À Kinshasa, les pluies transforment certains quartiers en véritables marécages. À Lubumbashi, les routes se dégradent rapidement sous l’effet des eaux stagnantes. À Bukavu, les glissements de terrain sont accentués par l’absence d’évacuation des eaux. Partout, les habitants paient le prix, maisons fragilisées, commerces paralysés, maladies en recrudescence.
L’obstruction des caniveaux est un fléau qui menace directement la sécurité et la santé des citoyens. Les gouvernements provinciaux et les municipalités doivent mettre en place des dispositions pratiques et durables, notamment le renforcement de la gestion des déchets et installation de poubelles publiques, sanctionner ceux qui transforment ces infrastructures en dépotoirs, mais aussi organiser des campagnes de sensibilisation continues, adaptées à chaque ville.
La population appelée à l’action
Mais la responsabilité ne repose pas uniquement sur les autorités. Les citoyens doivent aussi s’impliquer activement. Les travaux communautaires de Salongo doivent redevenir un réflexe collectif. Nettoyer les caniveaux, participer aux journées de salubrité et adopter des comportements responsables sont des gestes simples mais essentiels pour préserver nos villes.

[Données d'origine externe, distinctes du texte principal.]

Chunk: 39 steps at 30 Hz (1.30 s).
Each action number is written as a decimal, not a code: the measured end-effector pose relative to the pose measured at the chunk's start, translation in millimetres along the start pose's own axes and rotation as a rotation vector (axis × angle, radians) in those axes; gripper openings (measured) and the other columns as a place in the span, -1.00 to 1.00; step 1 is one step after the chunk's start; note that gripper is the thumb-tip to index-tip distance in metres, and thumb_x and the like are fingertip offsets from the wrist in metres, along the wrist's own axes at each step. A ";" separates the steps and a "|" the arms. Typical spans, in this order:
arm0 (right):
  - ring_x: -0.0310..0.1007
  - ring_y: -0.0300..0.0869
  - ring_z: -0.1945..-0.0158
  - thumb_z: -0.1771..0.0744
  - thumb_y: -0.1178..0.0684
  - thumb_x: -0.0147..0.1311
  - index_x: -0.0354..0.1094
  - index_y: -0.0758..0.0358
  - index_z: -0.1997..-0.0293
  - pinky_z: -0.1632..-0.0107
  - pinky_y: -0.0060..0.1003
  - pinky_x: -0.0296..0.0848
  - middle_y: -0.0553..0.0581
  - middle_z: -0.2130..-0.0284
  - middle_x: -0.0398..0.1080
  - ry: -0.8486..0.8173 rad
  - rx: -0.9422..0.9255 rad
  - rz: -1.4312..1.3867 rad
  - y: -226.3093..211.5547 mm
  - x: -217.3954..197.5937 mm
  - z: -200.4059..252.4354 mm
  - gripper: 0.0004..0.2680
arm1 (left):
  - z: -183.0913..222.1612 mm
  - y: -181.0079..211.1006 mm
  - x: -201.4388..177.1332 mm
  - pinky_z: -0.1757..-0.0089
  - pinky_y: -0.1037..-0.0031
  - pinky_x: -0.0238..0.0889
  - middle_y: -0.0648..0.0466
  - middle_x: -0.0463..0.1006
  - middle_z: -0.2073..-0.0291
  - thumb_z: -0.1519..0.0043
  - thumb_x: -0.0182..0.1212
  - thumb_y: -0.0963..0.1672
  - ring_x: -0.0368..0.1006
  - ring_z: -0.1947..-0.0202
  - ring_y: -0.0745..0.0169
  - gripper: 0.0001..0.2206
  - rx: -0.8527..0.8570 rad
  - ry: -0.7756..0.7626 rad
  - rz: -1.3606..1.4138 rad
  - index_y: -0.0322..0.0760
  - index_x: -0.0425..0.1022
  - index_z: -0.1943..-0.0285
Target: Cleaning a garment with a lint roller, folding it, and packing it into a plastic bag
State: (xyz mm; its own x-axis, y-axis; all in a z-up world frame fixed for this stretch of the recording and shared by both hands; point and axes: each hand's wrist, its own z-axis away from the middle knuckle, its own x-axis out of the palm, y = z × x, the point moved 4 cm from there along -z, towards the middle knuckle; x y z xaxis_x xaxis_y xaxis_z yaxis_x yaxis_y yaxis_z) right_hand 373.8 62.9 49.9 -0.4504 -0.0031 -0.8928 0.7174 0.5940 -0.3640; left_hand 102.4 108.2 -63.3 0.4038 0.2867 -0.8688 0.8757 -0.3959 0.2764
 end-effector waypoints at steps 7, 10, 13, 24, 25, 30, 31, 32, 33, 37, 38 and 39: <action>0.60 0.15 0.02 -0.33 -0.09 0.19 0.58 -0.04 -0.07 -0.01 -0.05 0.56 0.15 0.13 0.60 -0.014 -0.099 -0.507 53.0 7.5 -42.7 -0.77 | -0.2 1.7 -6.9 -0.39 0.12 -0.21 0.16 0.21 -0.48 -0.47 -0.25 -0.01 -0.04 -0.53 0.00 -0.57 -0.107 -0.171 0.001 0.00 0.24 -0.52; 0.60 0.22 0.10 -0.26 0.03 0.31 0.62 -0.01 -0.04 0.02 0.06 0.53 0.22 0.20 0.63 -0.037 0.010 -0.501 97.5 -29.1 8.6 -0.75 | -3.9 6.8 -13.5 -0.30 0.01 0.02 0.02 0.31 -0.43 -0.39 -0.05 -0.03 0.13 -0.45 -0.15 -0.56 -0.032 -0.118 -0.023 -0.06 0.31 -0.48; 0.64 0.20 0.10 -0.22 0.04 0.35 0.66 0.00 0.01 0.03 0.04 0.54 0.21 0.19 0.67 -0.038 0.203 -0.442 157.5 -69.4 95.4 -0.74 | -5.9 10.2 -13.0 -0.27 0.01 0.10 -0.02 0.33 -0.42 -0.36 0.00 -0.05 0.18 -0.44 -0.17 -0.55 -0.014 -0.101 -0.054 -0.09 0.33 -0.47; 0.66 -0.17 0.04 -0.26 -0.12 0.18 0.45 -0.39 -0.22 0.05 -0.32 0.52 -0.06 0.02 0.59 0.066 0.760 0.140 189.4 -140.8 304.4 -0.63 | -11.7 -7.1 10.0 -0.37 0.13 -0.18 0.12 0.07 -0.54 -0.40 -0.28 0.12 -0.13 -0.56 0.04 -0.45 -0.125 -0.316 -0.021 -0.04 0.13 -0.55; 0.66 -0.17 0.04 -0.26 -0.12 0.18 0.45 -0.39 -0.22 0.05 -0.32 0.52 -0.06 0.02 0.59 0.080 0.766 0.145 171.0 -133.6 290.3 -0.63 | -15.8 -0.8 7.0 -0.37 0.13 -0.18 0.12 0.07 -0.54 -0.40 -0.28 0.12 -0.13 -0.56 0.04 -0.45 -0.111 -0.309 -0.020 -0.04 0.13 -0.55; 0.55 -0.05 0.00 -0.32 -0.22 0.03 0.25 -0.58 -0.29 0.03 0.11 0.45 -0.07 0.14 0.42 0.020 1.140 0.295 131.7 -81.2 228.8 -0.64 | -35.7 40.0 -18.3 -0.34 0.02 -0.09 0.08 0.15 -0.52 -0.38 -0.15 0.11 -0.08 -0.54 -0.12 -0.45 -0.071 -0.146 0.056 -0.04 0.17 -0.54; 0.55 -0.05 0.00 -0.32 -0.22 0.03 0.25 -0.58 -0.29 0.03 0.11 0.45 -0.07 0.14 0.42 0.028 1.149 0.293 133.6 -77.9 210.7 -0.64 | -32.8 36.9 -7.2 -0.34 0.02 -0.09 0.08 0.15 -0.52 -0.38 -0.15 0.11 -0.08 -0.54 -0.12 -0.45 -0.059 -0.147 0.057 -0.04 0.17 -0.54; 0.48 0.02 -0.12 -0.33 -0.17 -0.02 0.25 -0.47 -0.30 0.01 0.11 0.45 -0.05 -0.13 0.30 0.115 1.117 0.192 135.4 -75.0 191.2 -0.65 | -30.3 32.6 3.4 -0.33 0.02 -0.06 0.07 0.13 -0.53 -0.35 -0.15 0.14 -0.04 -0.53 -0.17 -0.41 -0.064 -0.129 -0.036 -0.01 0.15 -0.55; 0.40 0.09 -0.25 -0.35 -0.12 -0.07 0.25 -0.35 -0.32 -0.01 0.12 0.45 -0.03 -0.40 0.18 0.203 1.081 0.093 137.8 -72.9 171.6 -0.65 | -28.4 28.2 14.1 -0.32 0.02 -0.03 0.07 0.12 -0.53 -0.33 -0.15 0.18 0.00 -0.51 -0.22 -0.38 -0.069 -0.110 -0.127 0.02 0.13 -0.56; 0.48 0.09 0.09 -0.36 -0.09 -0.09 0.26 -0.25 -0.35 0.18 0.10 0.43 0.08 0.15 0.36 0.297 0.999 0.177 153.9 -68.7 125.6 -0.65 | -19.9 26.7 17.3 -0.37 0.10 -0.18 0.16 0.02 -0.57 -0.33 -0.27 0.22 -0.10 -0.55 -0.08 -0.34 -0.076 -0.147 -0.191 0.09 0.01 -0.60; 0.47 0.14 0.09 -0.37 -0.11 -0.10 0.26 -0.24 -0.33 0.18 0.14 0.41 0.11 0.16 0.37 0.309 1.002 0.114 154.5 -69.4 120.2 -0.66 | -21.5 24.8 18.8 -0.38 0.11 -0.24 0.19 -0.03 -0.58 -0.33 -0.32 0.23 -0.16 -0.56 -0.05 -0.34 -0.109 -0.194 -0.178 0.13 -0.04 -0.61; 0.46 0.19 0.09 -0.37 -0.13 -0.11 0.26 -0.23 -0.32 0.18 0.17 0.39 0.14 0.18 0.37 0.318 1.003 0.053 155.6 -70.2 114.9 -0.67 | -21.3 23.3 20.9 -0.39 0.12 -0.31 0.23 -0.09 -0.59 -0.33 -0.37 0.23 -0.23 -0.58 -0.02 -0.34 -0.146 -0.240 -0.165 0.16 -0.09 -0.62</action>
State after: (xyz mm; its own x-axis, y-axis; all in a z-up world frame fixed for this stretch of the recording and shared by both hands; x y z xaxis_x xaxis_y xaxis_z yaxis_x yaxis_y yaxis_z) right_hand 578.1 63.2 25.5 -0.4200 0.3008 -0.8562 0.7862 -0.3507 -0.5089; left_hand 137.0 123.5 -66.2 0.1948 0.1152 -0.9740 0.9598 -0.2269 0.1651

Un appel à la conscience collective
Protéger les caniveaux, c’est protéger nos routes, nos maisons, nos enfants et notre avenir. Les autorités doivent agir avec fermeté et efficacité, et la population doit répondre par l’engagement. Car sans une mobilisation commune, ce fléau continuera de miner nos villes et de fragiliser notre développement.